§ REQUIREMENT:
Write out the following listing's lines from the one with "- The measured" to the one with "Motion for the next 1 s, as", exactly, with both included and no others.
-- SUPPLIED MATERIAL follows --
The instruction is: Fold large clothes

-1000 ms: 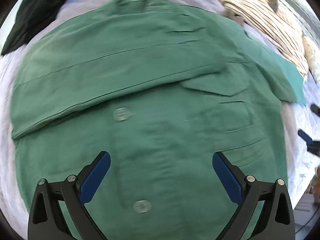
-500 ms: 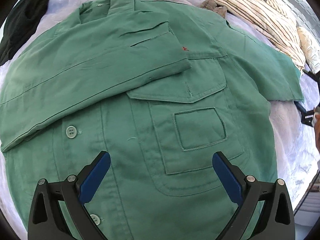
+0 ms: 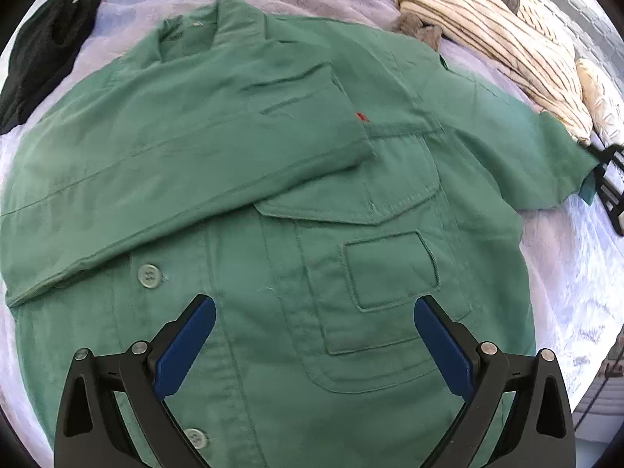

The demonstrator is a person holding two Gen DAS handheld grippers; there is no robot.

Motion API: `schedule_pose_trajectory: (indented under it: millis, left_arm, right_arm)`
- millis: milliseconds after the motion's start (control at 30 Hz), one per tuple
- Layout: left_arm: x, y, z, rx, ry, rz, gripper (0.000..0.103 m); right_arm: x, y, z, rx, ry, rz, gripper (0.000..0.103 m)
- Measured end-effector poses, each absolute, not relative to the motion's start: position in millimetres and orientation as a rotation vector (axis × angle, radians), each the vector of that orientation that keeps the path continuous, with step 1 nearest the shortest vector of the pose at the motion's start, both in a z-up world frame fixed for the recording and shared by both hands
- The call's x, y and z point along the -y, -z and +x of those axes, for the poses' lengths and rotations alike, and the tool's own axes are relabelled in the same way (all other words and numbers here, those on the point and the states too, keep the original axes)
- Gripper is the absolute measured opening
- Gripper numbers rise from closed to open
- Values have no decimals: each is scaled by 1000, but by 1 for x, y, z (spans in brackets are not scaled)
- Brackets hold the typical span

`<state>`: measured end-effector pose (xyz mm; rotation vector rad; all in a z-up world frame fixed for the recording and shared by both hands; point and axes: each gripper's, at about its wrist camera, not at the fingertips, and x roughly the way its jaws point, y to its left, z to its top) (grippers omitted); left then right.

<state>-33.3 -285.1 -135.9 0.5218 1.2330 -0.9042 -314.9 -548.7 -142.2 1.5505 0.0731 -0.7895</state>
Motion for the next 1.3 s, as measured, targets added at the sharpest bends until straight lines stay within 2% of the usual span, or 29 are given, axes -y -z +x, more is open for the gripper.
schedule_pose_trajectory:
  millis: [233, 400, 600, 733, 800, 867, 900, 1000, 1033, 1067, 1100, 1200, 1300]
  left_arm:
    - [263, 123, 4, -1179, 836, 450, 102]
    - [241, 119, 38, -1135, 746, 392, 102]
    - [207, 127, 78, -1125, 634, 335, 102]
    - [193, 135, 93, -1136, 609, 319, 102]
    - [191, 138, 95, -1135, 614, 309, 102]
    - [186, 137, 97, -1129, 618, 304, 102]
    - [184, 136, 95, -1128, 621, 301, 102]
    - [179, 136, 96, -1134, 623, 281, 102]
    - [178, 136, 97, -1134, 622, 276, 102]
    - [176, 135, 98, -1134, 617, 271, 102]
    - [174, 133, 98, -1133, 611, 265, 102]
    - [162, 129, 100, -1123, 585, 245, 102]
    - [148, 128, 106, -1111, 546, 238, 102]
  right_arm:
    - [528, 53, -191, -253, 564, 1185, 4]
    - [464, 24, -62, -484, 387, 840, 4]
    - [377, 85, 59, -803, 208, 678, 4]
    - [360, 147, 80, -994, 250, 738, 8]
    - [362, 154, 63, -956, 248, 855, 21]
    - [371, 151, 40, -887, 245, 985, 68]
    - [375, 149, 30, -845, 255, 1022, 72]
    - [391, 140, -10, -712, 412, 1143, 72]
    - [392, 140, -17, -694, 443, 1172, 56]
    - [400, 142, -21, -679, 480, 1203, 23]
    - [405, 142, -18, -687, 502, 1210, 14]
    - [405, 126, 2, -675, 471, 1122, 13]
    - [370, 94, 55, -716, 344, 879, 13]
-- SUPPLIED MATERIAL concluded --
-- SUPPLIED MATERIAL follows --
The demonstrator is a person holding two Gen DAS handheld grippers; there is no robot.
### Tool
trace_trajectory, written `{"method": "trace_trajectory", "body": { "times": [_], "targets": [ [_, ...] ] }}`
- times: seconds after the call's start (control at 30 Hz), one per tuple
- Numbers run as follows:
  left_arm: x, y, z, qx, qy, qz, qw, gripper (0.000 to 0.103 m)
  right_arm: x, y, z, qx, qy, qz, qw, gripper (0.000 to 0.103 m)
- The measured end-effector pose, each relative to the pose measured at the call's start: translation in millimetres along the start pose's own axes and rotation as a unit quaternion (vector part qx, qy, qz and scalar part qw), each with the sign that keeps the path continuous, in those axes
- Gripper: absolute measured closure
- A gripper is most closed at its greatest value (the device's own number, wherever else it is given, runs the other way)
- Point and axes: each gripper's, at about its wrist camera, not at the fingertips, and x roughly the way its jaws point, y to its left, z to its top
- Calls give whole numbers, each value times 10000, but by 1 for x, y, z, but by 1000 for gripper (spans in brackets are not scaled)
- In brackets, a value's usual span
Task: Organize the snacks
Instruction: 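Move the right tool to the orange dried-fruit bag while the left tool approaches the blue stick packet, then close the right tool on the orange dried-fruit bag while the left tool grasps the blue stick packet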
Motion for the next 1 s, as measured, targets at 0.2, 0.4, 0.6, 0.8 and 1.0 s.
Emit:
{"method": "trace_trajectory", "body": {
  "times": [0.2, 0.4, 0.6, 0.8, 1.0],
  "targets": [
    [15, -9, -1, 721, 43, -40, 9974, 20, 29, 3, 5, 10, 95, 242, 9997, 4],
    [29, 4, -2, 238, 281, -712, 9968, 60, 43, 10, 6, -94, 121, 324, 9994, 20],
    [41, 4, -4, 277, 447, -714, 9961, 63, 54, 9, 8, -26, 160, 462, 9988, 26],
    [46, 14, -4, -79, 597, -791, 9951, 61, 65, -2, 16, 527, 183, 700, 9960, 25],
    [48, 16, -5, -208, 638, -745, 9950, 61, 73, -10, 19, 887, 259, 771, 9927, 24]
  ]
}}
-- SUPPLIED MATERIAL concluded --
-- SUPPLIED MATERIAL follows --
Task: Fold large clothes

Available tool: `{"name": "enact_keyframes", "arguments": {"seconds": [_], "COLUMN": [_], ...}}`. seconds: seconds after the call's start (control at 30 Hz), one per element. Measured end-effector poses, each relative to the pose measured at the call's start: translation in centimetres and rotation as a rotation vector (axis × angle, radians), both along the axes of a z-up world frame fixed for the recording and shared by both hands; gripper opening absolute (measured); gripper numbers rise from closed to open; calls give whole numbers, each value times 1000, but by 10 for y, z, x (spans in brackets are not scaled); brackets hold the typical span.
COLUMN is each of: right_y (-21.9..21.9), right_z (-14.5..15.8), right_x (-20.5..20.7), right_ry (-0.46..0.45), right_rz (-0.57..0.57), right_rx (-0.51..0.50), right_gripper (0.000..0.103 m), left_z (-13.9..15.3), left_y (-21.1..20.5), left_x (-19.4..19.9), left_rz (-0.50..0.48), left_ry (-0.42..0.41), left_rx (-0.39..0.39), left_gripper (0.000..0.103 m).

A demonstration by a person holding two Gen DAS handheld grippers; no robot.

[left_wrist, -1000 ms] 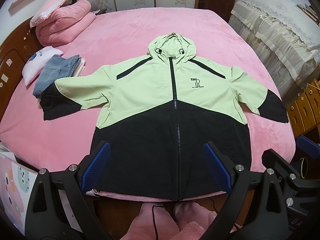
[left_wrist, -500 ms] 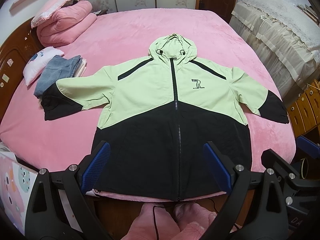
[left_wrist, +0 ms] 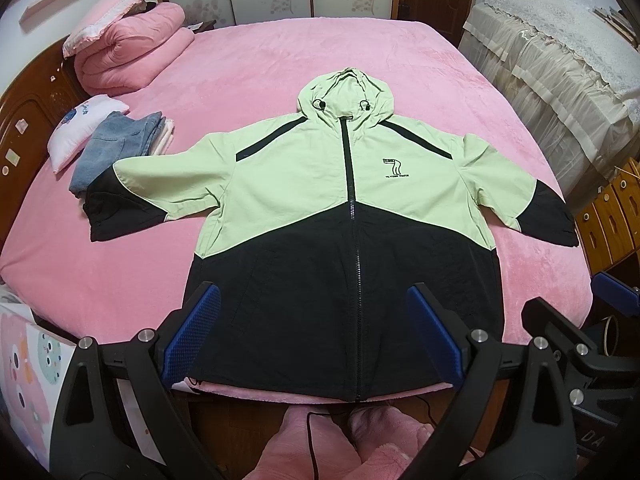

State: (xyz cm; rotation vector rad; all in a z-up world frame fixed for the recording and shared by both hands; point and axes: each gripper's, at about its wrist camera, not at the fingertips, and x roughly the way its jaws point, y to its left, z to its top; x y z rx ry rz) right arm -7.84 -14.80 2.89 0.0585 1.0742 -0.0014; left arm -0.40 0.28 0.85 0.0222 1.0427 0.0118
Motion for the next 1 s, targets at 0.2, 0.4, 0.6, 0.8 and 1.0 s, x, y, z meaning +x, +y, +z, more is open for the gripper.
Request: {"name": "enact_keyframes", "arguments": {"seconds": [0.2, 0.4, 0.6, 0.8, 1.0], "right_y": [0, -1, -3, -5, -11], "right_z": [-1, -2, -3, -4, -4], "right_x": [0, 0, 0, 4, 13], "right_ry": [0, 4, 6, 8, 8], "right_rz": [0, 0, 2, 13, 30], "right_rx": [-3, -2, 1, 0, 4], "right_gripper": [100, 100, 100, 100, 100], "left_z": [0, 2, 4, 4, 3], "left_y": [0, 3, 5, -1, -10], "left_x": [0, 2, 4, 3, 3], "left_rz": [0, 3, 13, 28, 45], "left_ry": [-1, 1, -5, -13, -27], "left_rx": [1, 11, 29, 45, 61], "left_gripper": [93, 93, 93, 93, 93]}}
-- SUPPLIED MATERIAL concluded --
§ WRITTEN RESPONSE:
- The measured end-effector pose, each relative to the pose measured at the call's start: translation in millimetres along the start pose's own axes and rotation as a unit quaternion (vector part qx, qy, qz and scalar part qw), each with the sign that keeps the path continuous, in those axes
- Gripper: absolute measured closure
- A gripper is most closed at its greatest value (the device's own number, wherever else it is given, runs the other way)
- Point and axes: each gripper's, at about its wrist camera, not at the fingertips, and x roughly the way its jaws point, y to its left, z to its top
- Calls give whole numbers, each value times 10000, but by 1 for x, y, z, but by 1000 for gripper (spans in brackets are not scaled)
- In brackets, a value's usual span
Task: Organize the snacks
Instruction: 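Move the right tool to the orange dried-fruit bag while the left tool approaches the blue stick packet, then close the right tool on the orange dried-fruit bag while the left tool grasps the blue stick packet
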Motion for the next 1 s, as measured, targets at 0.2, 0.4, 0.6, 0.8 and 1.0 s.

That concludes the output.